Two important principles of building secure systems (book includes many other..)
1. Least privilege principle.
- Each program should only possess the minimal set of privileged required to perform its functions.
- The fewer privileges a program(user) has, the less can go wrong if the program(user) turns out to be buggy(stupid) or downright malicious.
2. Minimize trusted computing base (TCB).
- TCB refers to the portion of code (or sets of programs) that must work correctly to make the system secure.
- The simpler and smaller (in terms of LoC) the TCB, the better
- If TCB has fewer LoC to design/implement/inspect, the more likely it works correctly.
UNIX security mechanisms
Each user is identified by a (32-bit) UID
A root user (UID=0), treated specially by the kernel as the administrator. Root has all privileges.
Each process has a UID.
Each inode (file, dir) has an owner UID
One can view access control as a matrix, where each cell specifies allowed permissions
file_1 file_2 file_3 ... file_n
user_1 read write - - read
user_2 write write write - -
user_3 - - read - read
...
user_m read write read - write
Easier to specify permissions with role-based access control
- Each user is associated with one or more groups (GID).
Two ways to slice the permission matrix
- Along columns (The list system): OS stores list of principals that can access the object with the object. (e.g. UNIX)
- Along rows (The ticket system): Each principal holds a collection of "tickets" that give him access to objects. (capability system)
Now let's examine Unix protection
OS stores with each file permissions for user, group and others
$ ls -l index.html
-rw-rw-r-- 1 jinyang users ... 2009-04-15 13:22 index.html
/ /
/ /
owner group
$ ls -dl /etc/
drwxr-xr-x 135 root root 12288 2009-04-08 18:43 /etc
"User permissions" apply to processes with the same UID as the file/dir
"Group permissions" apply to processes with the same GID ...
"Other permissions" apply otherwise
Root (UID=0) has all privileges on all files/dirs
Other non-file access controls, e.g.
- Devices that show up in file system have permissions like files e.g. /dev/tty1
- Only root can bind TCP/UDP port less than 1024
- Only root can change the current process' UID and GID, setuid(UID)
- Only root can mount or umount file system
- Only root can change owner of a file
- Only root can halt or reboot machine
Privileged code (the TCB) in UNIX
All of UNIX kernel is certainly part of TCB.
In UNIX, many other user-level programs are privileged as well and hence part of TCB.
What runs as root and why?
Example: /bin/login runs as root. Why? In order to set the UID of a process to the authenticated user.
- UNIX users are stored in /etc/passwd: user name, UID, GID etc.
- H(salt, passwd) stored in /etc/shadow
- Match typed password to hashes in /etc/shadow
- If match, set UID and GID corresponding to user
- Execute user's shell with exec syscall
Login is part of TCB now. If it's buggy, ....
Example: rlogind runs "login [-f] username", then assume user already authenticated. User requests to login as "-froot"...
Many programs require privileges as part of their normal operations
- How can users change passwords?
- passwd program must be able to modify root-owned /etc/passwd and /etc/shadow
- How can email program append emails to each user's inboxes
UNIX solution: setuid/setgid programs (the alternative is to run a program as root)

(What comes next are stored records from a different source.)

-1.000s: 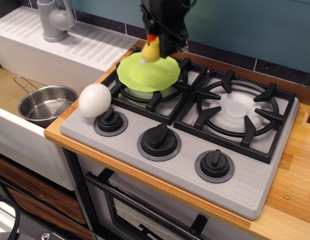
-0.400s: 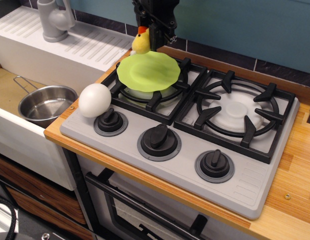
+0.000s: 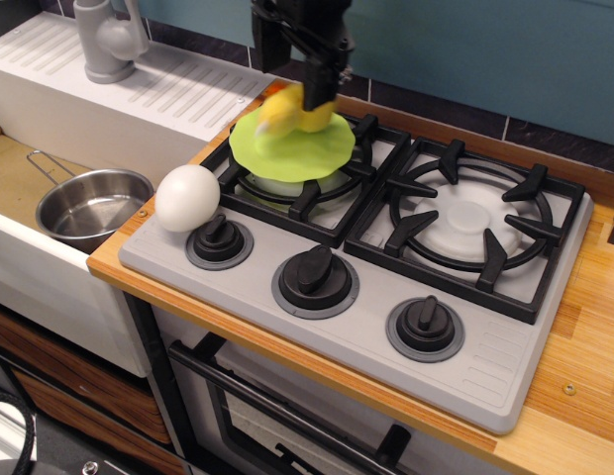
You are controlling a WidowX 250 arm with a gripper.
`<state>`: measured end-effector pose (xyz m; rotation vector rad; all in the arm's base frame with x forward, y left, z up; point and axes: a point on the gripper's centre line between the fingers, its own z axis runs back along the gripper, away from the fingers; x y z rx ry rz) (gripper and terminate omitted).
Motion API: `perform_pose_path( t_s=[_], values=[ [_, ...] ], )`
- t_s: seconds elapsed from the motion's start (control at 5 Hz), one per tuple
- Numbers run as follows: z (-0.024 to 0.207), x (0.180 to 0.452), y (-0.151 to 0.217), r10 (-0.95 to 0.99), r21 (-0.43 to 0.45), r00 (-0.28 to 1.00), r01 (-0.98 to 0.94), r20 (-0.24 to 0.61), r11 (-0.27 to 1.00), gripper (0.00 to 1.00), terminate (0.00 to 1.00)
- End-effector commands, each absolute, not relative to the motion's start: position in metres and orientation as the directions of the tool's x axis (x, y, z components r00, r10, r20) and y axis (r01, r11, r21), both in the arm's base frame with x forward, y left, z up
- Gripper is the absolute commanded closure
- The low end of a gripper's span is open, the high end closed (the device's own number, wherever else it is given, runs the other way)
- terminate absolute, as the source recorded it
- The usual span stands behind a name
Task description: Put stuffedduck on plate and egg in pot or pan in sink
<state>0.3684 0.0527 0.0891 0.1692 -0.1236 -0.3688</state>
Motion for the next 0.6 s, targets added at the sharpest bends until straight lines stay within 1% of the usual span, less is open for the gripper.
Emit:
perform_pose_path(
  t_s=[0.0, 0.2, 0.4],
  values=[
    [0.118, 0.359, 0.03, -0.335, 0.196, 0.934, 0.307, 0.125, 0.931, 0.0, 0.0],
    [0.128, 0.349, 0.027, -0.319, 0.198, 0.944, 0.297, 0.089, 0.934, 0.0, 0.0],
    [0.14, 0.342, 0.036, -0.328, 0.221, 0.943, 0.309, 0.054, 0.925, 0.0, 0.0]
  ],
)
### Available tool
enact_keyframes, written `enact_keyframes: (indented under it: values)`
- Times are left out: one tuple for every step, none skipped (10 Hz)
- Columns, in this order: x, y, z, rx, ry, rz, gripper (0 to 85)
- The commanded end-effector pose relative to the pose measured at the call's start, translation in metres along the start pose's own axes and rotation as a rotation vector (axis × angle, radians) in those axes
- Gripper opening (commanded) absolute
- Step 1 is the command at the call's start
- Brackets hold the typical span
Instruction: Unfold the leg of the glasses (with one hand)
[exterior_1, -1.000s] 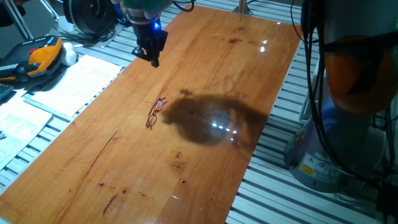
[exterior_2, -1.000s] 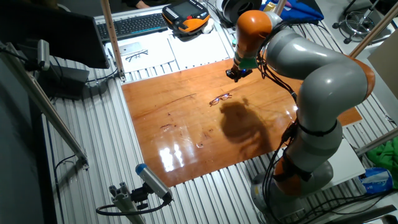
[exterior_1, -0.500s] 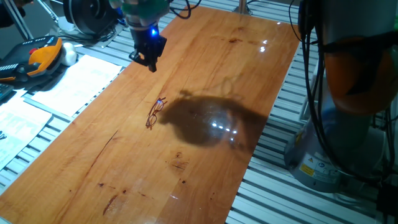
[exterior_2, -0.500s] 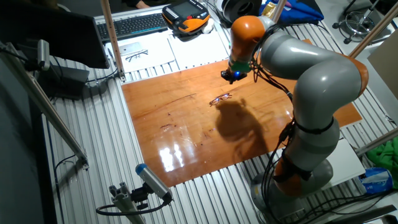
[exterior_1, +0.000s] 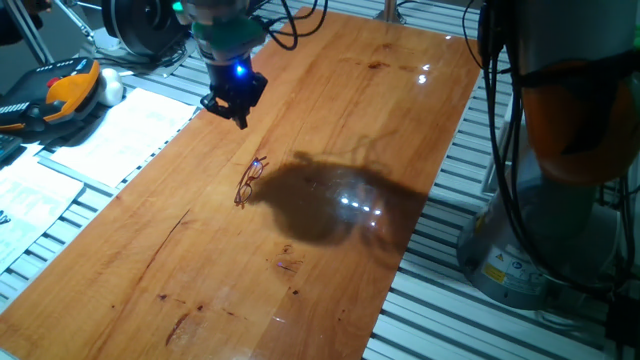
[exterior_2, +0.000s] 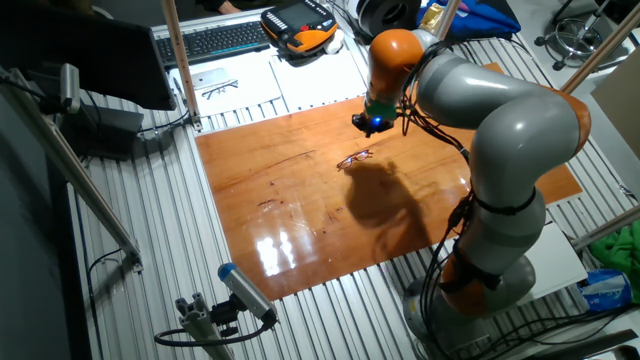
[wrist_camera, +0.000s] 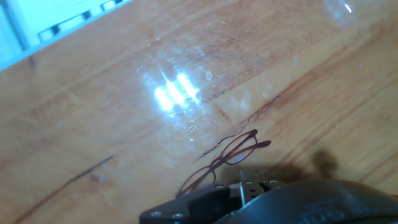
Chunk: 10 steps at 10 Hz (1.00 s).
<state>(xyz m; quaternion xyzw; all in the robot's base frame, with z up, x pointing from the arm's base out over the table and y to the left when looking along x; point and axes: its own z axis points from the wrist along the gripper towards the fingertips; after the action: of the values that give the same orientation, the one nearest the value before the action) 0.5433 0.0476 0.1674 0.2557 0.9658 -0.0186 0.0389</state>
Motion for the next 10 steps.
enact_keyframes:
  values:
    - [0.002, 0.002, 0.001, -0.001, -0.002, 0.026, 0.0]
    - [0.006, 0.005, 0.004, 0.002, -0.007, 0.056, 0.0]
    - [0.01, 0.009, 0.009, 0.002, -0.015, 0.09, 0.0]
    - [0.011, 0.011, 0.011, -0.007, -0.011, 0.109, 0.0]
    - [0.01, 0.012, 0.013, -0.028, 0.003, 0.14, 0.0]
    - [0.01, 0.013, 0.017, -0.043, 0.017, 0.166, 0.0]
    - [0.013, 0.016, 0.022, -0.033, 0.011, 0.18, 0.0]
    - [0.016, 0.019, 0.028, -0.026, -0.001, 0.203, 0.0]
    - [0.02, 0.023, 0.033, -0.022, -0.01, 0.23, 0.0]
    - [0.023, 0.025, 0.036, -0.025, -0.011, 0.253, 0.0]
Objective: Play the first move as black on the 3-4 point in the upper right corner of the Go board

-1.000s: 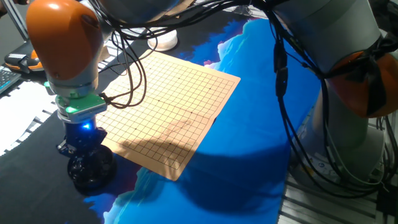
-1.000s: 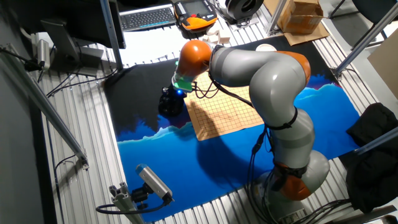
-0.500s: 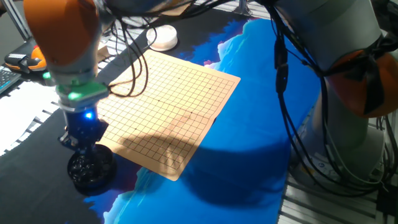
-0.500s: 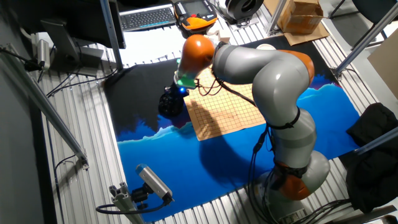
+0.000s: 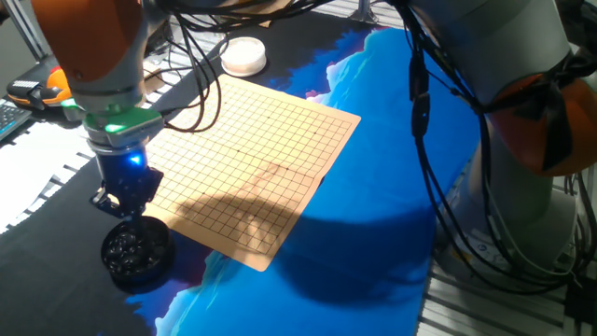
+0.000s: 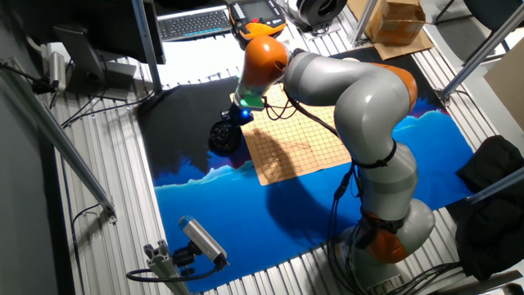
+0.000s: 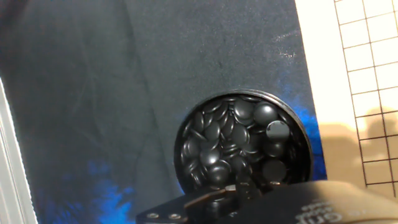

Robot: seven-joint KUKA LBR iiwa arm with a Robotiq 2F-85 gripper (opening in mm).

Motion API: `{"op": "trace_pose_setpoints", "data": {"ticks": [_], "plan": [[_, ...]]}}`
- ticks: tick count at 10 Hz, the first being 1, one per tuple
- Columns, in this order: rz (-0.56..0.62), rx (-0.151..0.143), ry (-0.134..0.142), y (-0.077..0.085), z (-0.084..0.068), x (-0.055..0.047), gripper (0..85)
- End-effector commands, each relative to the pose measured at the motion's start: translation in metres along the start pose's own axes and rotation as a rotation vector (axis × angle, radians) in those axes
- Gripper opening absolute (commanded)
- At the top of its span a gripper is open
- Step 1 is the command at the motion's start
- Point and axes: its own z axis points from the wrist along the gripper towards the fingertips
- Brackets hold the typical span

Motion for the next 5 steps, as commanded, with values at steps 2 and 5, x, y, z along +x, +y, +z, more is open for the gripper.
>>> {"op": "trace_pose_setpoints", "data": {"ticks": [2,5], "plan": [[-0.011,0.009,0.008,-0.002,-0.005,0.005,0.0],[-0.043,0.04,0.019,-0.008,-0.014,0.015,0.0]]}}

Setuid-programs are very tricky to implement securely
- Bad guys can run setuid-programs anytime (don't have to wait for root to run them)
- Bad guys control many aspects of the program's environment
Example attacks on setuid-programs
- Change LD_PRELOAD, PATH... .
- fix: ignore LD_PRELOAD when running setuid-programs. always use full path in setuid-program.
- Close fd 2 before running setuid-program: may accidentally send error message into protected files.
- Caller send signals to setuid-programs (for legitimate reason: to kill a setuid-program. Bad guys: to pause and restart to exploit race conditions)
- Ptrace: let one process examine/modify another process's memory. Only allow when both real and effective UIDs match...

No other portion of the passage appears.